Jimmy Beaudoin et Ève Grenier ont démarré la Cidrerie Compton il y a trois ans. Leur projet s’est concrétisé plus que jamais en mai dernier, quand ils ont mis en vente leurs premières bouteilles. On les retrouve ici avec leur fille Olivia.
Jimmy Beaudoin et Ève Grenier ont démarré la Cidrerie Compton il y a trois ans. Leur projet s’est concrétisé plus que jamais en mai dernier, quand ils ont mis en vente leurs premières bouteilles. On les retrouve ici avec leur fille Olivia.

Cidrerie Compton : quand la vie vous donne des pommes

Jasmine Rondeau
Jasmine Rondeau
Initiative de journalisme local - La Tribune
Même s’ils ont tous deux grandi sur des fermes, l’appel de la terre ne s’était pas concrétisé tout de suite pour Jimmy Beaudoin et Ève Grenier. Finalement, c’est en imaginant un projet qui leur ressemblait que la voie s’est tracée, et qu’ils incarnent maintenant la troisième génération de la ferme Beaudoin en tant que producteurs... de cidre!

C’est en revenant d’un séjour dans l’Ouest canadien, il y a trois ans et demi, que l’ancien ingénieur chez BRP et la diplômée en administration se sont mis à dessiner leur rêve. La mère de M. Beaudoin, Pauline Samson, avait déjà fait d’une partie de la terre de la ferme laitière familiale un imposant verger nommé les Délices de Compton, où poussent une bonne dizaine de variétés de fruits biologiques depuis 2007. 

« Les deux, on rêvait de démarrer quelque chose. Puis on est tombés en amour avec les cidreries là-bas. On a organisé une dégustation avec Pauline et Daniel [le père de Jimmy] et ils ont dit oui tout de suite. Pauline est devenue actionnaire avec nous deux », raconte Mme Grenier. 

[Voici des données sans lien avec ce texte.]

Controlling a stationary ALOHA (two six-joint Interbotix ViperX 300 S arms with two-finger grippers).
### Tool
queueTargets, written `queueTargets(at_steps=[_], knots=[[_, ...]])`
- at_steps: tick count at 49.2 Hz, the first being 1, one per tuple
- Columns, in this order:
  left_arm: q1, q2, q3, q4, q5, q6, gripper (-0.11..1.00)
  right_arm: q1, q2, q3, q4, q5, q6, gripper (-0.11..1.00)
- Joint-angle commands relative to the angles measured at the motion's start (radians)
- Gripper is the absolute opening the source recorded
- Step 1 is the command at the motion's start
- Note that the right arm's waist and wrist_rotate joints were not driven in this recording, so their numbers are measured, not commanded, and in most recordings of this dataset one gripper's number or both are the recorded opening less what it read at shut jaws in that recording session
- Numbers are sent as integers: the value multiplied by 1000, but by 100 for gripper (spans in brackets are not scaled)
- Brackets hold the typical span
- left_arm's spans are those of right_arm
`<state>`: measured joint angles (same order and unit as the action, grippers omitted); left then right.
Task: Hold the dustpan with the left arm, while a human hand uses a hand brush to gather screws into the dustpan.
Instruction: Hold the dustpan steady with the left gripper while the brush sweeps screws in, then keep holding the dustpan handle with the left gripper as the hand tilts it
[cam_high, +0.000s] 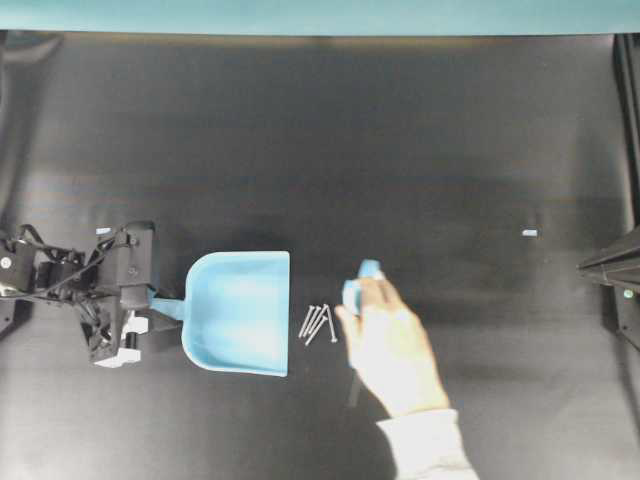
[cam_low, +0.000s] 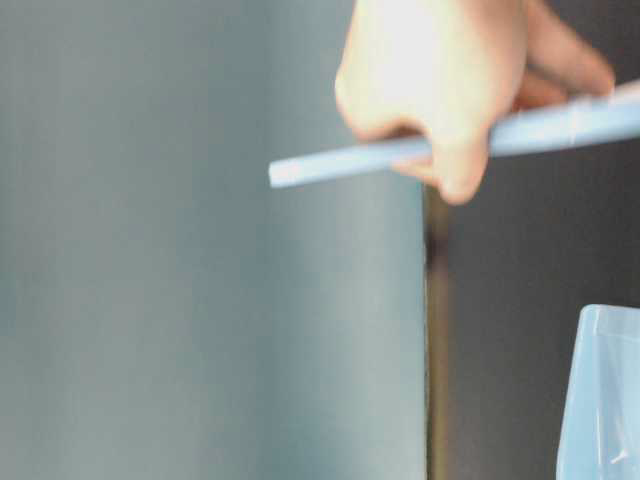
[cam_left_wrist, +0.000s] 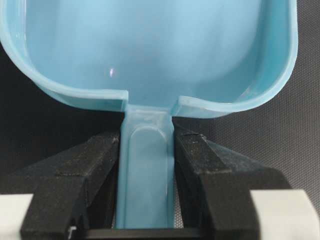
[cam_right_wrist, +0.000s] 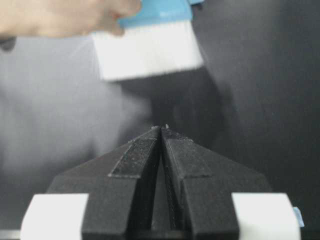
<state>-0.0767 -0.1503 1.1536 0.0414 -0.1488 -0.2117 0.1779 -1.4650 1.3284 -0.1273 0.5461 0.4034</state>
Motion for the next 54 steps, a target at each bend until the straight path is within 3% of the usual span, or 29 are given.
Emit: queueTargets(at_steps=[1,26,42,54], knots=[[2,2,-15,3,-3,0,30,0,5,-8,-3,-3,0,6],[29,34,3,5,-44,5,30,0,3,-9,-2,-3,0,6],[43,48,64,5,-224,9,30,0,3,-8,-2,-3,0,6],[66,41,115,5,-453,15,30,0,3,-8,-3,-3,0,6]])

Le couple a démarré sa Cidrerie sur le terrain de ferme laitière familiale, la ferme Beaudoin, qui abritait déjà le verger biologique les Délices de Compton depuis 2007. En plus d’avoir accès à une dizaine de variétés de fruits, ils ont planté près de 2500 pommiers à cidre supplémentaires.

Est donc née la Cidrerie Compton. Depuis, le trio a planté près de 2500 pommiers supplémentaires sur les lieux, et a pris des ententes de locations avec trois autres vergers de la région qui étaient laissés à l’abandon pour satisfaire ses besoins de production. 

« On a planté beaucoup de variétés de pommes à cidre qui ne se retrouvent pas beaucoup au Québec. C’est certain qu’on va apporter quelque chose de nouveau », poursuit Mme Grenier. 

M. Beaudoin et Mme Grenier sont également allés suivre des formations spécifiquement dédiées à ce type de production à l’Université de Brock, en Ontario. Ils profitent également des conseils d’un œnologue, Michel Gauthier. 

« On vise le style anglais, qui se fait avec de la pomme plus tannique, précise M. Beaudoin. On utilise la barrique de bois pour donner plus de tanin et de corps. » 

Presque tous leurs cidres, qui sont biologiques, sont vieillis environ six mois en barrique de chêne, soit de vin blanc, de vin rouge ou de bourbon. Un autre de leurs dadas : l’aromatisation. Jusqu’à maintenant, la Cidrerie Compton signe des cidres à l’amélanche, à la camerise et même au houblon. Un petit nouveau, à la cerise, devrait également garnir les tablettes d’ici quelques semaines. 

« On a aussi des kiwis rustiques, on aimerait faire des tests avec ça. On a aussi des raisins, des poires, des bleuets... », nomme Mme Grenier, la tête pleine d’idées.  

« Beau problème »

Les affaires vont remarquablement bien depuis la mise en vente des premières bouteilles de la Cidrerie Compton, en mai de cette année. Alors que l’entreprise s’est à peine affichée, les gens font la file à son kiosque, et leurs quelques détaillants, qui se trouvent à Sherbrooke ou Montréal, en redemandent rapidement, témoigne le couple. 

« C’est un beau problème. Il y a une belle demande pour le cidre et pour le local en ce moment », dit M. Beaudoin, qui souligne devoir augmenter la cadence.    

Même si le gel printanier a frappé difficilement et a influencé les récoltes, le couple, qui vise une production de 7500 litres cette année, reste confiant et pense déjà à un projet d’agrandissement des locaux à long terme. Ils visent également à pouvoir offrir davantage de points de vente en Estrie d’ici les prochains mois, en plus d’ouvrir bientôt une petite terrasse sur place.

Les bouteilles de la Cidrerie s’écoulent un peu trop rapidement. Un « beau problème », admet le couple.